SORROWIs.53: 3 He is despised and rejected of men; a man of sorrows, and acquainted with grief: and we hid as it were our faces from him; he was despised, and we esteemed him not.
4 Surely he hath borne our griefs, and carried our sorrows: yet we did esteem him stricken, smitten of God, and afflicted.
5 But he was wounded for our transgressions, he was bruised for our iniquities: the chastisement of our peace was upon him; and with his stripes we are healed.
6 All we like sheep have gone astray; we have turned every one to his own way; and the Lord hath laid on him the iniquity of us all.
7 He was oppressed, and he was afflicted, yet he opened not his mouth: he is brought as a lamb to the slaughter, and as a sheep before her shearers is dumb, so he openeth not his mouth.
If you can live your own life without sensing and understanding and being impacted by the immense sorrow all around you then you are not walking with Jesus. The word sorrow is not just some fleeting feeling of sadness. It goes much deeper than that and it is an intense emotion that impacts a person’s entire life. Depression is sorrow’s best friend. I have felt true sorrow a few times in my life. As I watched my mother slowly die before my eyes at age 44 I was overcome with great sorrow.
Sorrow disables. Sorrow immobilizes. Sorrow can affect the human body. And yet somehow people live with sorrow for many, many years. All over the world people exist with daily sorrow and have adjusted to its pain and still go on. Some can never adjust and remove themselves from society. Some remove themselves from this world. The sorrow I have felt did not last long. But millions of people live in the depths of sorrow almost their entire lives. It is almost inconceivable.

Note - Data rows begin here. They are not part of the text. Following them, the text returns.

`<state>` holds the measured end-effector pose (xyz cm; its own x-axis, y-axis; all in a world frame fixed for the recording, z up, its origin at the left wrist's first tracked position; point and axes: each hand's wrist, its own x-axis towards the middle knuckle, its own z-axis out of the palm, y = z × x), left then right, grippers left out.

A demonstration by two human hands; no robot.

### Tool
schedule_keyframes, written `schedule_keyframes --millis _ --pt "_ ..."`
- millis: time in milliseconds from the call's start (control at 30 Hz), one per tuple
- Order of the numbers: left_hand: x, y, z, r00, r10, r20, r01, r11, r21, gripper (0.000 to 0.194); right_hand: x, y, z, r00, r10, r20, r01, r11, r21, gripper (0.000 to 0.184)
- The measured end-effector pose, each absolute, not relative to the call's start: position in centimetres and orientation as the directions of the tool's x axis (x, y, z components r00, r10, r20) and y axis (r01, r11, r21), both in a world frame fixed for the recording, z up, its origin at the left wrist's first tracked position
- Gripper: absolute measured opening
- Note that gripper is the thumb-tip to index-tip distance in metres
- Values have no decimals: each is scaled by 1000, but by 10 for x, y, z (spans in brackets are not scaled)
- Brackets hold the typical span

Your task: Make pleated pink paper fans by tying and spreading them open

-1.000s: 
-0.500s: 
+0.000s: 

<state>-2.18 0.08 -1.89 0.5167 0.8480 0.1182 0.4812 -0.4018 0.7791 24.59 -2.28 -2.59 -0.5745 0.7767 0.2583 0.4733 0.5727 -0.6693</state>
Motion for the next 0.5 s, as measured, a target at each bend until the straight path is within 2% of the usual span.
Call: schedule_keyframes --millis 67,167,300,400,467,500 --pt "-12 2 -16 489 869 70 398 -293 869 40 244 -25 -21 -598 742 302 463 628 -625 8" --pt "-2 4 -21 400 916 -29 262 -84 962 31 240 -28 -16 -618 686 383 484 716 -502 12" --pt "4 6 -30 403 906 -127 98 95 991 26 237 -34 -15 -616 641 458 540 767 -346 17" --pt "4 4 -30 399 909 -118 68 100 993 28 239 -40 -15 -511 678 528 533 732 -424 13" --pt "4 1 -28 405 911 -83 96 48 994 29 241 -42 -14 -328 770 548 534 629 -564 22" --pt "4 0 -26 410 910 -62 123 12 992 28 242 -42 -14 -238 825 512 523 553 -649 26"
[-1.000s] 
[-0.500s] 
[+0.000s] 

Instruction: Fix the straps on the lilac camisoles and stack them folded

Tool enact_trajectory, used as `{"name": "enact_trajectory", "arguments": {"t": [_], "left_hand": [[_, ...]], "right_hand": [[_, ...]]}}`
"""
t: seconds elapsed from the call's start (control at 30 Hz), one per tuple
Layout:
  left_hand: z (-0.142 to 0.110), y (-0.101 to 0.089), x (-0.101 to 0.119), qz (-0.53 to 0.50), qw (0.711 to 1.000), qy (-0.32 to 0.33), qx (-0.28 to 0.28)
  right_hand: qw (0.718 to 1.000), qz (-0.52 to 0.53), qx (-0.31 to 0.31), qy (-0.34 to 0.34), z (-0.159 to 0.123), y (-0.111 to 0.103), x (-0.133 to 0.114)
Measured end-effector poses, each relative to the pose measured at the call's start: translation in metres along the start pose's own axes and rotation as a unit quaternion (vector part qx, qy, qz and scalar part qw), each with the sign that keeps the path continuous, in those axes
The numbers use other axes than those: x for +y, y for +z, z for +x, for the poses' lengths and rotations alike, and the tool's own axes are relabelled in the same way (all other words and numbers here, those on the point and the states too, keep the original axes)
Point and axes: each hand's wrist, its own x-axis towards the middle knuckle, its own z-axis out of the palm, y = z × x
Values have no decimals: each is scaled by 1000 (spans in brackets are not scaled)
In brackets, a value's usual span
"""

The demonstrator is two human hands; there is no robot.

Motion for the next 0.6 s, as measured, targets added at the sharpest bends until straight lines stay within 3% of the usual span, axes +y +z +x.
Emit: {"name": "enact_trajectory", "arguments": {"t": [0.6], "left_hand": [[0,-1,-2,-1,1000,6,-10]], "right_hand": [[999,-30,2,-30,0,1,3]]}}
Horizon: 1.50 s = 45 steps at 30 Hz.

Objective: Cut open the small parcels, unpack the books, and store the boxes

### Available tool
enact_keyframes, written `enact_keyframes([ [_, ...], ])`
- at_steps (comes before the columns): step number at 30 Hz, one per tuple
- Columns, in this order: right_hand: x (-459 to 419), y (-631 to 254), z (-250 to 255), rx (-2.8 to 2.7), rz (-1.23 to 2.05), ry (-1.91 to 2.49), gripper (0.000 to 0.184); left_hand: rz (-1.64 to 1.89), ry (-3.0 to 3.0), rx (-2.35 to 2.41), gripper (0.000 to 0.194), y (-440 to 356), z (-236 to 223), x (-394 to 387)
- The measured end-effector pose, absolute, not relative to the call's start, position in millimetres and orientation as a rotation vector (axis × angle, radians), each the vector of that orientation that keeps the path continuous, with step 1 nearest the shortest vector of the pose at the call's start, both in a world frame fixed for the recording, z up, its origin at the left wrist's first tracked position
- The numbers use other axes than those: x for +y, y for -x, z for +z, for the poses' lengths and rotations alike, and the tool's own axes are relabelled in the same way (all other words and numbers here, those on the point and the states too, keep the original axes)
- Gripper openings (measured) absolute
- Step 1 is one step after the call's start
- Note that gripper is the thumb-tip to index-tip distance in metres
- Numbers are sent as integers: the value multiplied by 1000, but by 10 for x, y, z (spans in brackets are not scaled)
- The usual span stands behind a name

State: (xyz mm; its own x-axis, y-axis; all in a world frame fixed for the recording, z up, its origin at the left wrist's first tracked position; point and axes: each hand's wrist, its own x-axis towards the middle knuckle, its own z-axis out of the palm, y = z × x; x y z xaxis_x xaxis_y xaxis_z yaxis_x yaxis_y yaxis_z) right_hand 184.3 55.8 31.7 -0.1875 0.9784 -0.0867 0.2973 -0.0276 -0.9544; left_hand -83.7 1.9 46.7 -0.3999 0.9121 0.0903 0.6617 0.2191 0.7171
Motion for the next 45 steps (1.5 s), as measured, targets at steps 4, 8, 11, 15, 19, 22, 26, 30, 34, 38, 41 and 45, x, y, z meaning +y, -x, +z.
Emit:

The 31 year old Sudanese mother can live without much food herself, but as her breasts dry up she knows her infant will die. We cannot help but think in terms of our western experience. We have been so programmed that we have honed the skills that help us remain detached at seeing a black Sudanese infant starve to death. Or when a tsunami takes the lives of 250,000 people in the far east it is a tragedy but not personal. We do not hear the wails of those left behind who now must live without spouses or parents or without their children. And as the waves swept over individuals we do not incline our ears to hear the muffled screams of terror as they drown that turn into the screams of souls as they first realize their eternal fate. In the movie Star Wars an entire planet is incinerated and yet Obi-Wan Kenobi is seriously impacted by the loss of life even though he did not witness the event.
How often are we impacted by the loss of human life in parts of the world and by people we do not know? I am sure seeing murder and death thousands of times on television and in the movies has hardened our hearts toward such things. But that cannot be the way of Jesus. And because the America culture has taught us the superiority of Americans through open and subtle ways we have an inherent perspective which automatically adjusts to the nationality and sometimes even the race connected with a tragedy. 1200 people are drowned when an Indian ferry capsizes and it makes some part of the news. We read or hear about it and it makes no impact on us at all. But when 3000 people die in America we will mark its anniversary forever. 5000 Africans will die of AIDS every day but if 10 people in one city died from some virus within one week the government will spare no expense it seeking the cause and finding a cure.
Initially this is not our fault since we are a product of the system. But once we are brought from death to life and given the Spirit of God we now are responsible to allow our hearts to be opened. I do not suggest we walk in depression and with a morose sentiment, however there should be times when we set aside our own lives and allow the Spirit to expose us to the sorrow of others. I believe the word is compassion.
Jude: 21 Keep yourselves in the love of God, looking for the mercy of our Lord Jesus Christ unto eternal life.22 And of some have compassion, making a difference:
It is common for us to think about the love of God toward us and feel grateful. We never deserved it. But if we are to have it be more than a doctrine then we must walk inside that love which moves way beyond ourselves. If we are not only the recipients of God’s love but also the conduits of that love then we must see the sorrow in the lives of so many. And the answer to that sorrow is Jesus. And that Jesus travels in earthen vessels.
The western church is sorely lacking in many things and high on the list is compassion. It feels no compassion for the poor, for Muslims around the world, for gays, for women pregnant out of wedlock, for the Palestinians, for the homeless, or really for that matter almost anyone. Even the paltry food pantrys or benevolence programs are a sham meant to appease the conscience. In truth, we cannot feel true compassion for the sorrowful and the hurting without being filled with the love of God. The best we can do if feel bad for a short moment and then move on. But to feel God’s compassion it takes cross-filled eyes which always results in some kind of action.
The world is filled with sorrow.
Jesus is the only true answer for them.
We must share Jesus by word and by deed.